Establishing effective communication among these three doctors was, apparently, my responsibility—even though I had no understanding of the issue they needed to discuss, had no access to the hospital's internal communication system, and had no concept of the sort of timeline they were operating on. When I finally realized that I needed to step up, it was the last minute, so I simply made the important decision on my own.

Naturally, I got it wrong.

Aghast at my foolishness, the three doctors finally consulted and made the right decision. Eventually, they even shared it with me, and now I'm recovering beautifully. (Thanks for asking.)

Navigating the complex and impenetrable subsystems of America's health care maze is by now a fairly cliched topic, and I wouldn't ordinarily subject you to yet another story on it—except that even more recently, I saw some shocking evidence that the subsystems of Accounting Today, while far less complex, can be just as impenetrable.

The evidence was in the form of two e-mail chains that came to my attention.

The first originated with a colleague who needed a very small change made to a very small part of our Web site. They had no idea who to contact to make this change—it fell awkwardly between Editorial and Sales, neatly skirted both Circulation and Marketing, didn't quite warrant the attention of the overworked and understaffed Help Desk, and involved a part of the site that was too established for the Web Development staff to touch, while being at the same time too new for the regular Web Maintenance staff to know how to fix it. Some 87 pleading e-mails later, we managed to get the change made, but still without quite figuring out who is responsible for making similar changes in the future.

The second e-mail chain involved a reader who wanted the address on their subscription changed, and had been bounced around to pretty much every department in our company. Ordinarily, I ignore these e-mails—surely everyone knows that Editorial doesn't handle address changes? It's obvious that that's handled by Circulation, isn't it?

However, having been primed by my medical adventure and by the first e-mail chain to appreciate how opaque a system can be, I had a minor epiphany: This kind of thing is obvious—but only to people in Editorial and Circulation. And not even always to them. (It's not the most elegant of epiphanies, but there were high-grade painkillers involved. Bear with me.)

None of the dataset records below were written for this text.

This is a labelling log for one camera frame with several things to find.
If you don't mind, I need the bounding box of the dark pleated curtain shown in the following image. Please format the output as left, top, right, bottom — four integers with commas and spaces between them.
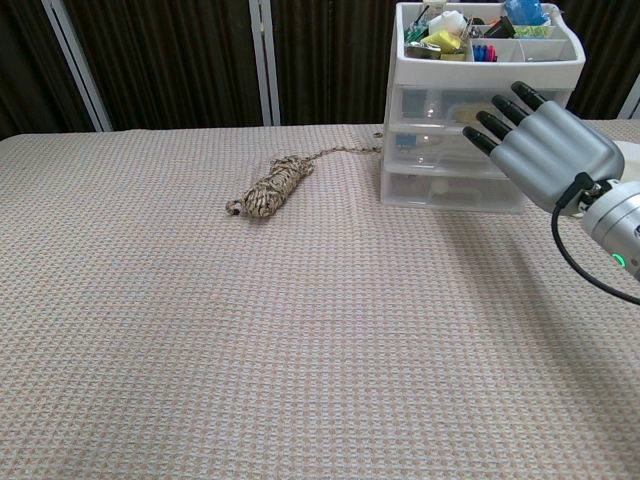
0, 0, 640, 141

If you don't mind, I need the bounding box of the white frame post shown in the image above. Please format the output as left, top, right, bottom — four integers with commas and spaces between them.
618, 74, 640, 120
248, 0, 281, 127
40, 0, 112, 133

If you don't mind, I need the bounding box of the black small object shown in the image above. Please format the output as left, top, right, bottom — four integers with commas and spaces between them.
482, 15, 516, 39

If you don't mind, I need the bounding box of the white round plate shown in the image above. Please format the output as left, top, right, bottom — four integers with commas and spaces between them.
612, 139, 640, 184

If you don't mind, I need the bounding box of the white plastic drawer unit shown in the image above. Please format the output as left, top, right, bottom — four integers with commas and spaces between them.
380, 1, 587, 215

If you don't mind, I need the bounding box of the blue plastic bag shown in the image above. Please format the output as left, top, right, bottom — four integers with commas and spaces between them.
502, 0, 551, 25

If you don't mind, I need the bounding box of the yellow folded item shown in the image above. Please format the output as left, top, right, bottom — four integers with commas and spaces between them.
419, 30, 469, 54

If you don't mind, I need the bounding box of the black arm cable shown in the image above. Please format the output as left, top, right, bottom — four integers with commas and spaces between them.
550, 172, 640, 306

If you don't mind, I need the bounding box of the clear plastic drawer with handle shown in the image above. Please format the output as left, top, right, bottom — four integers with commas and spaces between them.
394, 86, 570, 127

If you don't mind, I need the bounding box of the green printed packet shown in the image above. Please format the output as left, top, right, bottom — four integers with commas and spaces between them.
512, 24, 554, 40

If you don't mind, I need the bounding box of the beige woven tablecloth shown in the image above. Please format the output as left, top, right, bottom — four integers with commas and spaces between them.
0, 122, 640, 480

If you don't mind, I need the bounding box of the clear plastic container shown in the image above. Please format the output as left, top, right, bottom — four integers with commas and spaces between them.
384, 172, 532, 212

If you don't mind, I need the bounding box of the shiny metal tin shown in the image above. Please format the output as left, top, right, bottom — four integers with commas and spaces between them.
405, 42, 444, 60

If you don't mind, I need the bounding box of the right black grey robot hand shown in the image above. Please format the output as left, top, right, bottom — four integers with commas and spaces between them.
462, 81, 626, 217

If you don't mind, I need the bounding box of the tan braided rope bundle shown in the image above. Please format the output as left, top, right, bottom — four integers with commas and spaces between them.
225, 143, 384, 220

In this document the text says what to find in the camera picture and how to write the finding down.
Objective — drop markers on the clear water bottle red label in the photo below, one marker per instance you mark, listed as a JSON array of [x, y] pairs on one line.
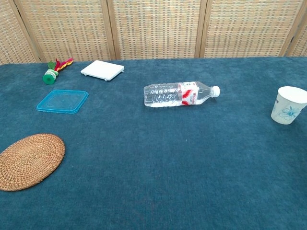
[[172, 94]]

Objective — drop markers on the feather shuttlecock green base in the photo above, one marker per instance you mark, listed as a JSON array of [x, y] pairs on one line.
[[50, 76]]

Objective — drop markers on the woven bamboo folding screen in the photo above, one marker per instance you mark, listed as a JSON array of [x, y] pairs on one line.
[[156, 28]]

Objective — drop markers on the blue carpet table cloth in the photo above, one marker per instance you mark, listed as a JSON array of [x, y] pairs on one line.
[[153, 167]]

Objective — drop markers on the white square plastic lid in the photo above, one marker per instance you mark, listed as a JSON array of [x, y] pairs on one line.
[[102, 70]]

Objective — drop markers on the white paper cup blue flowers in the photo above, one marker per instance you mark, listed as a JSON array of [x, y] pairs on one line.
[[285, 105]]

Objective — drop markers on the blue transparent plastic lid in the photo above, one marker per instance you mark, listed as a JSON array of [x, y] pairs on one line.
[[62, 101]]

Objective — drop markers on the brown woven rattan coaster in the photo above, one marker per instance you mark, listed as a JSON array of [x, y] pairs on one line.
[[30, 163]]

Here's the point: No organization is ever as easy to navigate as the people inside it think it is. And if you're inside an organization and find it even a little complex, then it's probably a horrible, horrible nightmare for outsiders.

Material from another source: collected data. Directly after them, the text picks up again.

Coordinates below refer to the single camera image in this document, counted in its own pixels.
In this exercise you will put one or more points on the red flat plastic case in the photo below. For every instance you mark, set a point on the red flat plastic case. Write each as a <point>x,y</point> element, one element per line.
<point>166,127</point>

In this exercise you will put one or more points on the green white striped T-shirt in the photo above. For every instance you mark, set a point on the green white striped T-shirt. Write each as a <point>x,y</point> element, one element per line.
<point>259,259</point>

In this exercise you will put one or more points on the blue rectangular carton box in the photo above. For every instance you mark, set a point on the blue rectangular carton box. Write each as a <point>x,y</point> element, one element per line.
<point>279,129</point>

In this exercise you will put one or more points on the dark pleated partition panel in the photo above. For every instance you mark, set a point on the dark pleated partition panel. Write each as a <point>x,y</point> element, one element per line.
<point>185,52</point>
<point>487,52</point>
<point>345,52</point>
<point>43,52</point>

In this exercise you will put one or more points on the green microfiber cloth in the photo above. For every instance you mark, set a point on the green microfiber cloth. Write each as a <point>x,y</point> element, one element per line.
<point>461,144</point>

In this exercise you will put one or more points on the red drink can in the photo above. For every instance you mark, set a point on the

Outsiders, remember, are people like clients, prospective clients, and, all too often, former clients. Don't assume that they know how to navigate your firm, or that it's easy to figure out. They probably don't know who to contact to get an extra copy of their tax return, or if they have problems with the client portal, or if they have a financial planning question, or if they want to engage you for extra services.

Maybe they should know—maybe your Web site is a model of clarity, and maybe you've explained it a million times to every single client—but it's still your organization. It will always be clearer to you than it is to them (even if it isn't that clear to you). When they call, when they e-mail, when they ask—help them. Show them how to get the answers they need, even if it's not your department.

In the end, navigation should be everyone's department, and everyone in the system should be able to explain it to the people outside the system (insofar as that is humanly possible).

I, for instance, made it a point to shepherd that reader's address change through our Circulation Department. As it happens, the address change had already been made while I was having my epiphany, so my intervention may well have actually reversed the original address change. We're still waiting to see. But the point is that now I know exactly who to contact to fix that kind of thing—and it's not even my department!